Harry sintió cómo lo tocaba a través de su cuerpo, a partir de su estómago, luego se extendió por el pecho y las extremidades. ¿Qué quería ese hombre?

—Hn—parecía decepcionado—. Es una vergüenza. Pensé que habrías seguido mi consejo y habrías formado una familia. Después de todo, eso es lo que querías, ¿no es así, Potter?

Harry se quedó helado. Formar una familia. Eran las mismas palabras que estaban escritas en la carta que recibió hacía unos meses. Estaba seguro de ello y frente a él estaba el asesino que andaba buscando

—Bueno, eso se puede evitar. Supongo que te vas a quedar conmigo un rato, Potter—suspiró él.

Escuchó que el hombre se alejaba antes de la brusca interrupción.

Harry agudizó el oído, un leve sonido le dijo que el hombre estaba buscando algo, en lo que él supuso, era una bolsa.

De repente, el hombre se quedó tan sólo a un par de centímetros de él y Harry trató de reptar por el suelo.

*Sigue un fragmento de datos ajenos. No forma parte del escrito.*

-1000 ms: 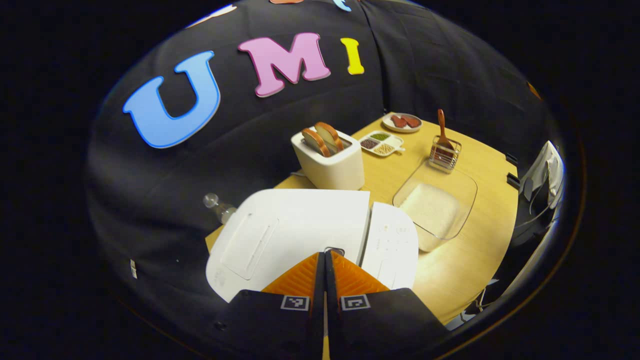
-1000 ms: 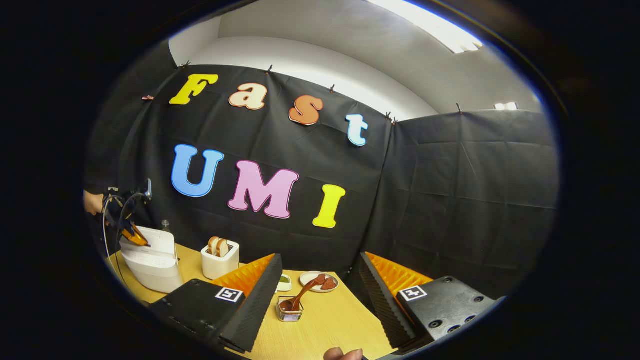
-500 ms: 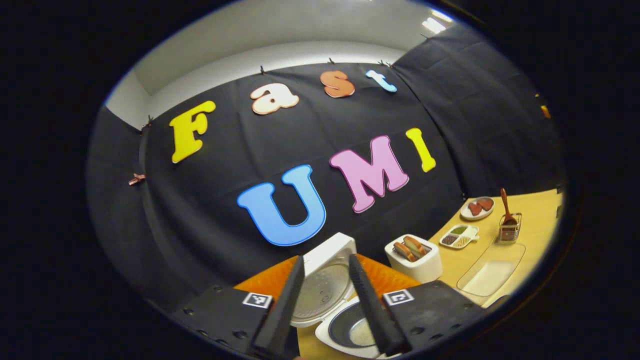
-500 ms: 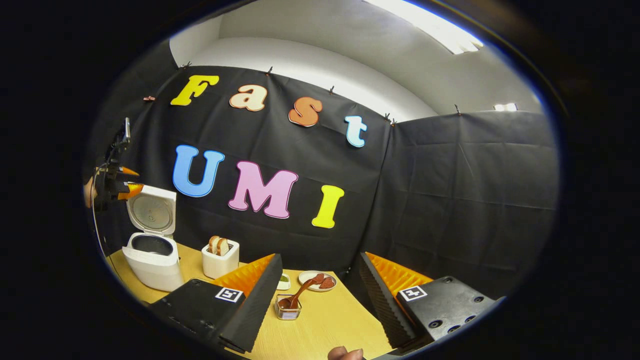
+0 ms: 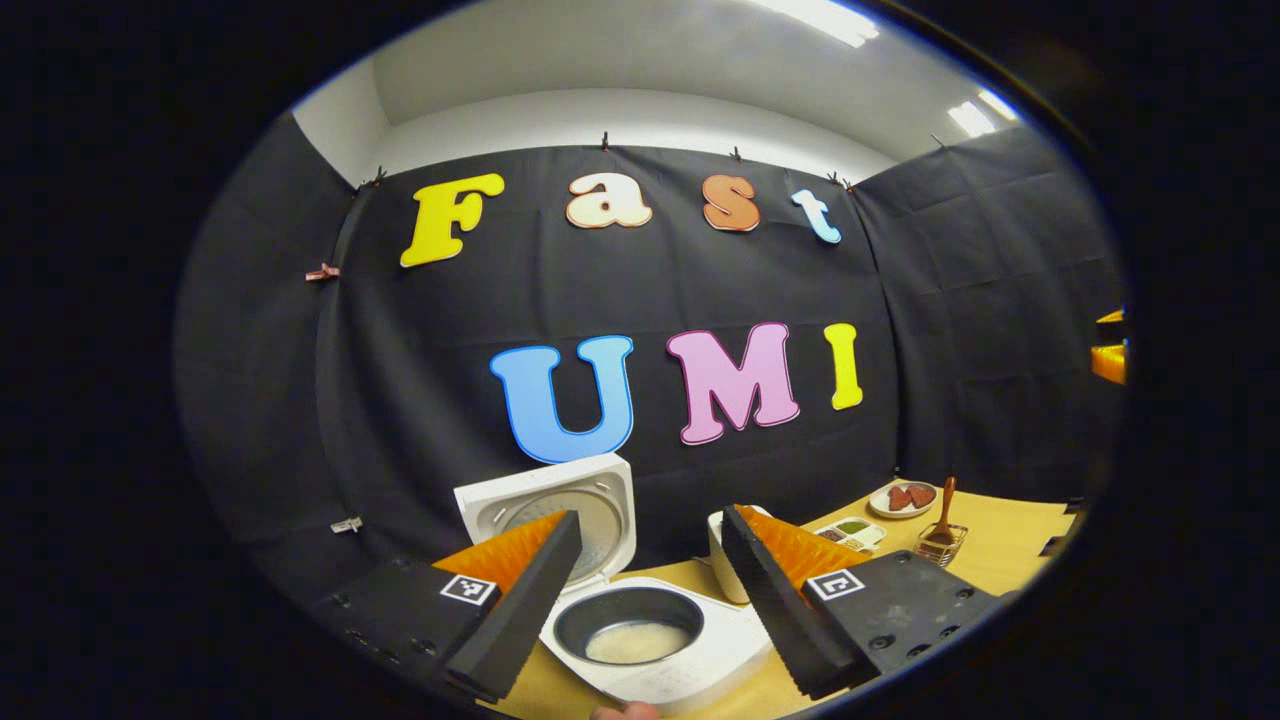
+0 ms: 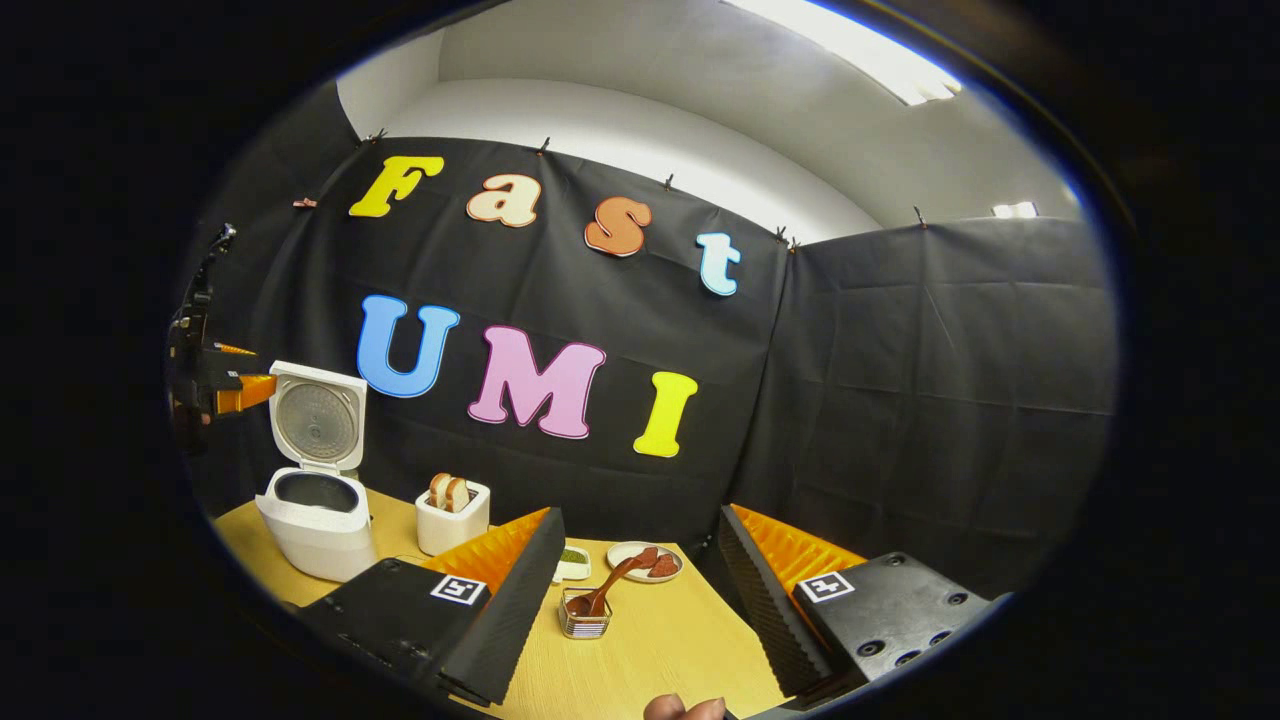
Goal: Close the left gripper, press the button to open the rice cooker; take a wooden spoon from the chopstick holder with the right hand, scoop a spoonful of rice and pour it into the rice cooker, then put the wooden spoon back into the chopstick holder.
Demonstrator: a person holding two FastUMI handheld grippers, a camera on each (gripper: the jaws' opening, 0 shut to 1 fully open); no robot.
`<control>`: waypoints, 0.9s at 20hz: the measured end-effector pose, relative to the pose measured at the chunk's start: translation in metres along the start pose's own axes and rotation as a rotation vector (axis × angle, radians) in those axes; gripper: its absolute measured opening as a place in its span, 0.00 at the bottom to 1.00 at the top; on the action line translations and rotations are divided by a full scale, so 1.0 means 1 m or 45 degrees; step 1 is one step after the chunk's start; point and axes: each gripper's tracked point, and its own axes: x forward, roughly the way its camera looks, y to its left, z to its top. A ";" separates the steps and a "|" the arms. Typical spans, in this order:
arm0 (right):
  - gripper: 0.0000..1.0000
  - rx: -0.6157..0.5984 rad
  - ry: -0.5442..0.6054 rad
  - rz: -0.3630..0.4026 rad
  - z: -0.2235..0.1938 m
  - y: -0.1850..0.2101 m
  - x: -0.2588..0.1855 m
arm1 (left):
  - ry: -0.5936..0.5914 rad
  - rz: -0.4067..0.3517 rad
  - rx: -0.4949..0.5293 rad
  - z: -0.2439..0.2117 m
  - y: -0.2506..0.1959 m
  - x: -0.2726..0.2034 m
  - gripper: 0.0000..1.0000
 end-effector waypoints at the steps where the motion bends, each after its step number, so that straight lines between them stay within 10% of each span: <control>1: 0.97 0.010 0.008 0.017 -0.002 0.002 0.001 | -0.010 0.009 -0.034 0.003 -0.005 -0.007 0.97; 18: 0.97 0.205 0.219 0.245 -0.111 -0.010 0.093 | 0.027 0.298 -0.140 0.007 -0.032 -0.098 0.97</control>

—Por el amor de Dios, Potter, ¡quédate quieto!—ordenó el hombre y lo cogió por el brazo.

Harry mordió la mordaza cuando sintió una punzante aguja incrustarse en su piel, buscando una vena. Algo frío entró en ella antes de que la quitase.

—Bien, maldita sea, supongo que me olvidé del sedante. Oh, bueno, lo sentirás todo. ¡Nos vemos en unos días, Potter!—se rió y cerró la puerta.

¿Qué le había inyectado ese hijo de puta? ¿El veneno?

De repente, todo su cuerpo empezó a arder. Gritó a través de la tela cuando la quemazón llegó a su estómago. Sus intestinos se retiraron y se juntaron a más no poder y el dolor era insoportable. ¿Iba a morir ahora?

Echó la cabeza hacia atrás y, forzando su salida, gritó fuertemente cuando el ardor se intensificó. Sentía como si alguien estuviera intentando sacar los intestinos fuera de su cuerpo.

Su mente sólo pudo soportar un destello más de la sensación, haciendo que el dolor le llevara a la inconsciencia, desplomándose en el suelo, su cuerpo rígido y tembloroso.

Una siniestra sonrisa apareció en el rostro del hombre que miraba a través de la pequeña ventana.

—Voy a vengarme, Potter—murmuró, con sus ojos brillando de locura—. Voy a destruir esa preciosa familia como tú has destruido la mía.

Se dio la vuelta y salió de la habitación. Volvería en dos días. Lo mejor era esperar hasta que la poción hiciera efecto.


Gracias por leer y comentar. ¡FELICES FIESTAS!